CERTIFICATE OF AMENDMENT
OF
CERTIFICATE OF INCORPORATION
OF IX ENERGY HOLDINGS, INC.
IX Energy Holdings, Inc., a corporation organized and existing under and by virtue of the General Corporation Law of the State of Delaware,
DOES HEREBY CERTIFY:
FIRST: That the Board of Directors of said corporation, by the unanimous written consent of its members, filed with the minutes of the Board, adopted a resolution proposing and declaring advisable the following amendment to the Certificate of Incorporation of said corporation
RESOLVED, that the Corporation is hereby authorized to amend and restate Article iv of its Articles of Incorporation, in its entirety to increased the authorized capital stock that the Corporation is authorized to issue, such that the Corporation shall have the authority to issue 500,000,000 shares of Common Stock, par value $0.0001such that Article IV is superseded and replaced as follows:
ARTICLE IV
The total number of shares which the Corporation is authorized to issue is Five Hundred Million (500,000,000) shares, all of which are designated Common Stock, par value of one-one hundredth of one mil ($0.0001) per share.

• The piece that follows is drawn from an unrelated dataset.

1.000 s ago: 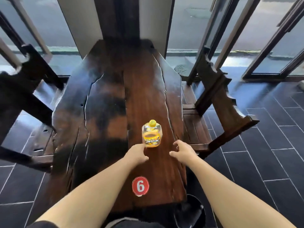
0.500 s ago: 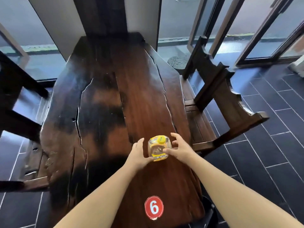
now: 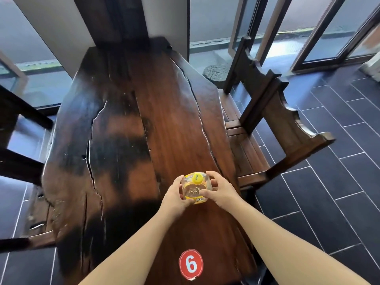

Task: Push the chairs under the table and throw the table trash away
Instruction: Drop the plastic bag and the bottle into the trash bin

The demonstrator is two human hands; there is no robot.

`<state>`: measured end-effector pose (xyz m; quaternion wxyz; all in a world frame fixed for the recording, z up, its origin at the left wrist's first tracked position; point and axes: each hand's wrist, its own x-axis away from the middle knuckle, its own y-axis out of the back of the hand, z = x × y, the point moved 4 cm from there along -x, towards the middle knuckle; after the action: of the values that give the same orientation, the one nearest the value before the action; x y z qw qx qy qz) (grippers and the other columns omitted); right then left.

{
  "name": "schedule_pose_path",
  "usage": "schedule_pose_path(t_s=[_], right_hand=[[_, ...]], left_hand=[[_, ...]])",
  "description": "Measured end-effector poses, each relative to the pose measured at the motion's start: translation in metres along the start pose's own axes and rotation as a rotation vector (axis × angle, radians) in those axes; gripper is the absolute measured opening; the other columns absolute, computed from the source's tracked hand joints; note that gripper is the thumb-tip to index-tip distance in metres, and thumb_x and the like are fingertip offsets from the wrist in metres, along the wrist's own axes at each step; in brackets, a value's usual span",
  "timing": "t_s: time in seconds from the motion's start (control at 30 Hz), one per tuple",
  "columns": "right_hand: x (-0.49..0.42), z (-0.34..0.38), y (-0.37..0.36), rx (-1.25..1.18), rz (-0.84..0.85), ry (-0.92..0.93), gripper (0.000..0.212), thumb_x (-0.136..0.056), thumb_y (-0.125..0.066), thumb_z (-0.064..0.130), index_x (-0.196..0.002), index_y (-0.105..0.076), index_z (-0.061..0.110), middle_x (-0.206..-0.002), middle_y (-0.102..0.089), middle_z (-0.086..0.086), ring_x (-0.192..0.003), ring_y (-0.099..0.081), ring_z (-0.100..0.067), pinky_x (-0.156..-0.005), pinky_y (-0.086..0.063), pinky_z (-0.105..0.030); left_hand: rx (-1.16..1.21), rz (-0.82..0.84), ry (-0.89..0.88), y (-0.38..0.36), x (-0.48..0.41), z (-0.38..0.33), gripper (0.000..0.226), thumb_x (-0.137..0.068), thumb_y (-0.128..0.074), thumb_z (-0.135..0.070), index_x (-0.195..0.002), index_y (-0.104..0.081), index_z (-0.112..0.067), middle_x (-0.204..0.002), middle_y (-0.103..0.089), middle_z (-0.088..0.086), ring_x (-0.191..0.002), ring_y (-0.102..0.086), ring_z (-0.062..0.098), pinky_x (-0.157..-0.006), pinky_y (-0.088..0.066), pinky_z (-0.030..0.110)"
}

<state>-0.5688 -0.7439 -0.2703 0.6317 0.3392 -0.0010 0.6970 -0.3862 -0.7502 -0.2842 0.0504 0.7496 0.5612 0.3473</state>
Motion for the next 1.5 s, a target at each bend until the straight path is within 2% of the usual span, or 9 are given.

SECOND: That in lieu of a meeting and vote of stockholders, a majority of the stockholders have given written consent to said amendment in accordance with the provisions of Section 228 of the General Corporation Law of the State of Delaware and written notice of the adoption of the amendment has been given as provided in Section 228 of the General Corporation Law of the State of Delaware to every stockholder entitled to such notice.")
THIRD: That the aforesaid amendment was duly adopted in accordance with the applicable provisions of Sections 242 and 228 of the General Corporation Law of the State of Delaware.
IN WITNESS WHEREOF, the undersigned has caused this certificate to be signed by Steven Hoffmann, its Chief Executive Officer, this 28th day of August, 2009.